In sum, we hold that: (1) Oldroyd’s claim of retaliatory discharge, pursuant to 12 U.S.C. § 1831j, was within the scope of the broad arbitration clause in Oldroyd’s employment agreement; and (2) Oldroyd has not met his burden of showing that Congress, in enacting § 1831j of the Act, intended to preclude arbitration of retaliatory discharge claims brought under that section of the Act. The district court, therefore, erred in denying ESB’s motion for a stay of the district court proceedings pending arbitration with respect to Oldroyd’s retaliatory discharge claim. Accordingly, we vacate the order of the district court to the extent that it denies arbitration of that claim, with instructions that the parties proceed to arbitration forthwith. 
      
      . The relevant enforcement sections can be found at 29 U.S.C. § 1132 (ERISA), 29 U.S.C. § 626 (ADEA), and 15 U.S.C. §§ 9, 15 (Sherman Antitrust Act).
     
      
      . Oldroyd further argues that Section 1 of the Federal Arbitration Act excludes from coverage arbitration clauses contained in employment agreements covering workers engaged in interstate commerce.
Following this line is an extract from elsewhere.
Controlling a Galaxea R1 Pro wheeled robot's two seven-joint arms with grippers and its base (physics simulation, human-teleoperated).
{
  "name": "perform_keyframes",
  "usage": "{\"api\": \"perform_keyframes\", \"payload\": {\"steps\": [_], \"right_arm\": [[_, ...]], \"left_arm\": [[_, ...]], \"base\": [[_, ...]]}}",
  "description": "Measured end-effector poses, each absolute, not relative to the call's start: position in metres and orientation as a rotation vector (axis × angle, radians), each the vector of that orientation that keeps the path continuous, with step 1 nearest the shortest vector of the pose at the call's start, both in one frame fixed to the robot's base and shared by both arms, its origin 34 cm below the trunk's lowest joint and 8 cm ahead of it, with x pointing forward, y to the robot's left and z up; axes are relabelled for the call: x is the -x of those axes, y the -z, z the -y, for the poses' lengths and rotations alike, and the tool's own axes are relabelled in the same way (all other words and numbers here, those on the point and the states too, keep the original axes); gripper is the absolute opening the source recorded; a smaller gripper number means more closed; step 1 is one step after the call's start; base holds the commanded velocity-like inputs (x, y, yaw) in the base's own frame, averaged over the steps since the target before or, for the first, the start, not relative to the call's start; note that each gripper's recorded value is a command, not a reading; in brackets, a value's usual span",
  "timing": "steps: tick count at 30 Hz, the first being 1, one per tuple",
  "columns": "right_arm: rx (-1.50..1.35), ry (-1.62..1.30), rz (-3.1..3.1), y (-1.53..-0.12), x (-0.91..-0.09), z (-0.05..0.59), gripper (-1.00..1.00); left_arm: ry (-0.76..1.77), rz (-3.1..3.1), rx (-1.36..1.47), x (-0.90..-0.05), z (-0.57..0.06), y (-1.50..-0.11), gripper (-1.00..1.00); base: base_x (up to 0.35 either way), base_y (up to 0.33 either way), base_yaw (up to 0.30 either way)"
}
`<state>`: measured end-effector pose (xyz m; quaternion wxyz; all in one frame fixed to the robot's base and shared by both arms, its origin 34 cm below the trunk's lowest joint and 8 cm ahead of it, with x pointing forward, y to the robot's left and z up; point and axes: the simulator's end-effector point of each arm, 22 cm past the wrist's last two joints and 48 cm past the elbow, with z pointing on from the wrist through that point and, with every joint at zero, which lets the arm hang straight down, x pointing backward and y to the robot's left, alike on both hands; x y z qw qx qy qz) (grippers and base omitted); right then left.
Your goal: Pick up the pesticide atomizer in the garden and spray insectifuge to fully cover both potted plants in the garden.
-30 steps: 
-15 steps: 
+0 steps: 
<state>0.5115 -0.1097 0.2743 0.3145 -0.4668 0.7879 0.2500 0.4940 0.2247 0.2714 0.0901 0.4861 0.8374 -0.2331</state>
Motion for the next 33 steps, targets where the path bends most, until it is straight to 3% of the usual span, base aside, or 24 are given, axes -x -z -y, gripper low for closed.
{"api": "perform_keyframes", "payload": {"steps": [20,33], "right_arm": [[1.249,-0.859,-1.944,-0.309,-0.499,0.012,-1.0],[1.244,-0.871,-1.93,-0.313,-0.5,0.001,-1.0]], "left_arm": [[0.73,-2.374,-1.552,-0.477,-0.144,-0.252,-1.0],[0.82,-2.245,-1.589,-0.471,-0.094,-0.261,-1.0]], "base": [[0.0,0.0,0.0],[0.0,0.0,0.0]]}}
We have repeatedly held that Section 1's exclusion "for contracts of employment of seamen, railroad employees, or any other class of employees engaged in foreign or interstate commerce," is limited to workers involved in the transportation industries. See, e.g., Maryland Casualty Co. v. Realty Advisory Bd., 107 F.3d 979, 982 (2d Cir.1997). We decline Oldroyd’s invitation to reject the holdings of our prior cases on this issue.